Renzi «espansivo» solo a parole
Manovre Dalla legge di stabilità ci guadagnano solo le imprese. Ma gli investimenti latitano
Manovre Dalla legge di stabilità ci guadagnano solo le imprese. Ma gli investimenti latitano
La leggenda della manovra espansiva è smentita dai fatti. Nella legge di stabilità non ci sono soldi per gli investimenti pubblici e per il sostegno ad una politica della domanda. Renzi si affida agli investimenti privati, stimolati – secondo il premier – dagli sgravi fiscali sul costo del lavoro e le assunzioni. In realtà quelle misure sono solo un favore alle imprese. Questi interventi in passato non hanno creato nuovi investimenti o posti di lavoro (duraturi) in più. Nella legge di stabilità c’è tanta spesa sbagliata.
I 6 miliardi per la riduzione dell’Irap alle imprese sono soldi mal spesi. Fanno contente le imprese, ma non serviranno a rilanciare gli investimenti e l’occupazione. Se proprio si doveva fare lo sgravio dell’Irap, sarebbe stato meglio indirizzarlo solo alle imprese che non delocalizzano e non licenziano e che invece investono nella ricerca e nell’innovazione.
Anche il miliardo stanziato per la misura della decontribuzione rischia di essere buttato al vento.
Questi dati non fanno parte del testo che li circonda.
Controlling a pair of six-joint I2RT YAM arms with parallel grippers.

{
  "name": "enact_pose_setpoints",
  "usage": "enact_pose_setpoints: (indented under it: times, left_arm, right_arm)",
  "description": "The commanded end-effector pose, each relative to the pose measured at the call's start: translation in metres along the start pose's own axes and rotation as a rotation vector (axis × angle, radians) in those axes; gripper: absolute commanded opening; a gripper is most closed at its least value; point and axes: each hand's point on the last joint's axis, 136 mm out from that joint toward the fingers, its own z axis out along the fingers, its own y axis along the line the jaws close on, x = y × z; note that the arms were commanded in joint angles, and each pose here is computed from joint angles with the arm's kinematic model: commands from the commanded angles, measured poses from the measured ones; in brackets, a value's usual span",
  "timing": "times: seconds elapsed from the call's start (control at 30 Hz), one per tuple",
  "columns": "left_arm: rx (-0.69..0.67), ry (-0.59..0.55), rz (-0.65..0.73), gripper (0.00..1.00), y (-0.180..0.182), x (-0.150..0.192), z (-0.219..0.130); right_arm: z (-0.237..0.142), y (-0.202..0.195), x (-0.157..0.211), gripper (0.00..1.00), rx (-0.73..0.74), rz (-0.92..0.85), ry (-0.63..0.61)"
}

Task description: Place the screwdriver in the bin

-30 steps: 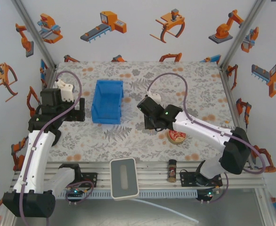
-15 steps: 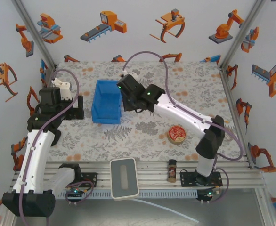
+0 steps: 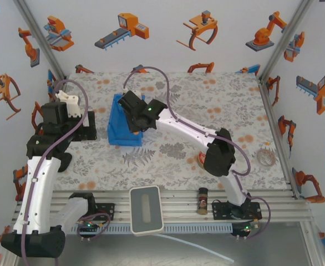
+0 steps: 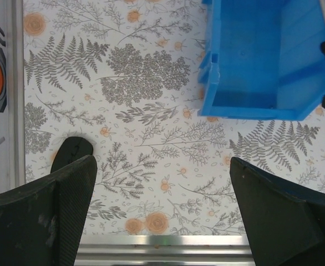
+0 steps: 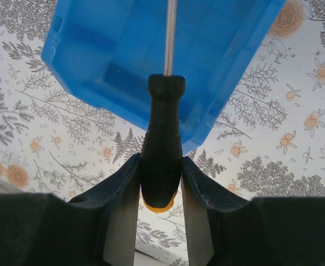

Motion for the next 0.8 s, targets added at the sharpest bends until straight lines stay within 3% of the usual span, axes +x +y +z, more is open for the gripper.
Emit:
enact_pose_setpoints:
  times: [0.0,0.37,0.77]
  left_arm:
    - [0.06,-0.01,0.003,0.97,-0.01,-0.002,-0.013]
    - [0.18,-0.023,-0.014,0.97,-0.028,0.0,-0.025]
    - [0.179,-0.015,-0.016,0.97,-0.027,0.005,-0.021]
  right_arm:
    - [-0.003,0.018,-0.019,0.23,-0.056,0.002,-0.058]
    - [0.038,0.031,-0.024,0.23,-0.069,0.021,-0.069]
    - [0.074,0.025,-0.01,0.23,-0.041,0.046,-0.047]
Le imprese lo useranno in gran parte per motivi opportunistici: utilizzeranno lo sconto contributivo per risparmiare sui vecchi rapporti di lavoro, dismessi e trasformati all’uopo per ottenere lo sgravio. Saranno posti di lavoro in gran parte sostitutivi e non aggiuntivi. In tre anni (dal 2015 al 2017) le imprese si portano a casa qualcosa come 21 miliardi. Per le politiche attive del lavoro non c’è praticamente niente e per gli ammortizzatori sociali ci sono 2 miliardi e 200 milioni di euro, mentre ne servirebbero – secondo la Cgil – 3 miliardi e 700 milioni.
Anche i 9,5 miliardi dello sconto Irpef sugli 80 euro sono spesi male. Non favoriscono i ceti medio-bassi (l’ha detto l’Istat), non includono incapienti e pensionati al minimo e potevano essere utilizzati per una complessiva riforma dell’Irpef nella direzione di una maggiore progressività del sistema fiscale. Risorse che si sarebbero potute utilizzare anche per una vera lotta alla povertà: dall’inizio della crisi i poveri sono raddoppiati, arrivando a sei milioni, di cui un milione e 400 mila bambini. E i fondi per le politiche sociali rimangono al palo. Da qui al 2020 spenderemo 3 miliardi e mezzo per il bonus bebè, mentre non ci sono soldi a favore di permanenti servizi per l’infanzia. Con gli stessi soldi si sarebbero potuti creare più di 1500 asili nido, creando migliaia di posti di lavoro.
Ci sono poi stanziamenti sbagliati: tanti soldi per le grandi opere e solo briciole per le piccole. Ancora stanziamenti per il Mose e la Tav e pure 600 milioni per gli F35. Il governo avrebbe dovuto dimezzarne la spesa – dando seguito all’impegno assunto con le mozioni votate nel mese di settembre alla Camera – ma ha confermato lo stanziamento iniziale. Alla spesa per gli F35 vanno aggiunti i soldi (all’incirca un miliardo) per le missioni militari all’estero. Poi c’è una norma – assai pericolosa e non quantificata – che impegna il governo italiano a salvaguardare le banche italiane per i contratti di derivati stipulati con gli enti locali.
La spending review si abbatte sugli enti locali e sui servizi sociali, ma non sulle spese militari, sulle grandi opere e sui favori alle imprese. È anche questo il senso di una manovra sbagliata, recessiva e regressiva che, invece di rilanciare l’economia e difendere le condizioni materiali dei lavoratori, è in continuità con le finanziarie del passato.